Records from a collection
*** Block opens ***
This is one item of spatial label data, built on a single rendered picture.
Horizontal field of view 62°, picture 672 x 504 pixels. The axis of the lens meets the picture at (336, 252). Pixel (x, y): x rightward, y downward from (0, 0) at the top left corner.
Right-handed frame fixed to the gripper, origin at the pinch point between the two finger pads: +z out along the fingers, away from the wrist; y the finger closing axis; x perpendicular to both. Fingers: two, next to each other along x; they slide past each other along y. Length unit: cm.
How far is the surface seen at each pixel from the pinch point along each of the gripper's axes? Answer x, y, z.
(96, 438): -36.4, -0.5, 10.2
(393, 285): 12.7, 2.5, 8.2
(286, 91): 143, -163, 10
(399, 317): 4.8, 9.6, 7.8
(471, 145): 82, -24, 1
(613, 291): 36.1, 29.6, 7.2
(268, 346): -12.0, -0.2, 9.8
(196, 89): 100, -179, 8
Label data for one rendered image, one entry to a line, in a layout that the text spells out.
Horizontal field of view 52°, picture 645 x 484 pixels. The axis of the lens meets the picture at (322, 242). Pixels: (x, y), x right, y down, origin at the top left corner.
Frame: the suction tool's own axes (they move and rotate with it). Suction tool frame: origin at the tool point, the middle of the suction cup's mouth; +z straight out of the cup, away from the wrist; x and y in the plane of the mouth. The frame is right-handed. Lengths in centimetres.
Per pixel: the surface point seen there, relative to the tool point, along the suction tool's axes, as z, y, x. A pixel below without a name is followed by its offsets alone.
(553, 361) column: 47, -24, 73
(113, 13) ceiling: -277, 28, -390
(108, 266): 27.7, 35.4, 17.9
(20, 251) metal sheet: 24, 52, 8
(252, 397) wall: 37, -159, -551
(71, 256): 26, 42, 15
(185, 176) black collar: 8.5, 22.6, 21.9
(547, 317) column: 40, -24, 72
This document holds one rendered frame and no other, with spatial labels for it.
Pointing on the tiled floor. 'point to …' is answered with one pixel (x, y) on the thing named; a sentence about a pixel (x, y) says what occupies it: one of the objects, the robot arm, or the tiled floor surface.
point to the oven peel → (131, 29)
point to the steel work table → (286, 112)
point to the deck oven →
*** Block closes ***
▸ ASSIGNED TASK:
Please transcribe the data shown above in full, exactly as it stands.

▸ THE ANSWER:
This is one item of spatial label data, built on a single rendered picture.
Horizontal field of view 62°, picture 672 x 504 pixels. The axis of the lens meets the picture at (336, 252). Pixel (x, y): x rightward, y downward from (0, 0) at the top left corner.
Right-handed frame fixed to the gripper, origin at the pinch point between the two finger pads: +z out along the fingers, away from the wrist; y the finger closing axis; x perpendicular to both. Fingers: two, next to each other along x; they slide past each other along y. Length unit: cm.
How far is the surface seen at each pixel from the pinch point along each of the gripper's axes? Answer x, y, z.
(96, 438): -36.4, -0.5, 10.2
(393, 285): 12.7, 2.5, 8.2
(286, 91): 143, -163, 10
(399, 317): 4.8, 9.6, 7.8
(471, 145): 82, -24, 1
(613, 291): 36.1, 29.6, 7.2
(268, 346): -12.0, -0.2, 9.8
(196, 89): 100, -179, 8
Label data for one rendered image, one entry to a line, in a layout that the text spells out.
Horizontal field of view 52°, picture 645 x 484 pixels. The axis of the lens meets the picture at (322, 242). Pixels: (x, y), x right, y down, origin at the top left corner.
Frame: the suction tool's own axes (they move and rotate with it). Suction tool frame: origin at the tool point, the middle of the suction cup's mouth; +z straight out of the cup, away from the wrist; x and y in the plane of the mouth. The frame is right-handed. Lengths in centimetres.
Per pixel: the surface point seen there, relative to the tool point, along the suction tool's axes, as z, y, x. A pixel below without a name is followed by its offsets alone.
(553, 361) column: 47, -24, 73
(113, 13) ceiling: -277, 28, -390
(108, 266): 27.7, 35.4, 17.9
(20, 251) metal sheet: 24, 52, 8
(252, 397) wall: 37, -159, -551
(71, 256): 26, 42, 15
(185, 176) black collar: 8.5, 22.6, 21.9
(547, 317) column: 40, -24, 72
This document holds one rendered frame and no other, with spatial labels for it.
Pointing on the tiled floor. 'point to …' is answered with one pixel (x, y) on the thing named; a sentence about a pixel (x, y) says what occupies it: one of the objects, the robot arm, or the tiled floor surface.
point to the oven peel → (131, 29)
point to the steel work table → (286, 112)
point to the deck oven →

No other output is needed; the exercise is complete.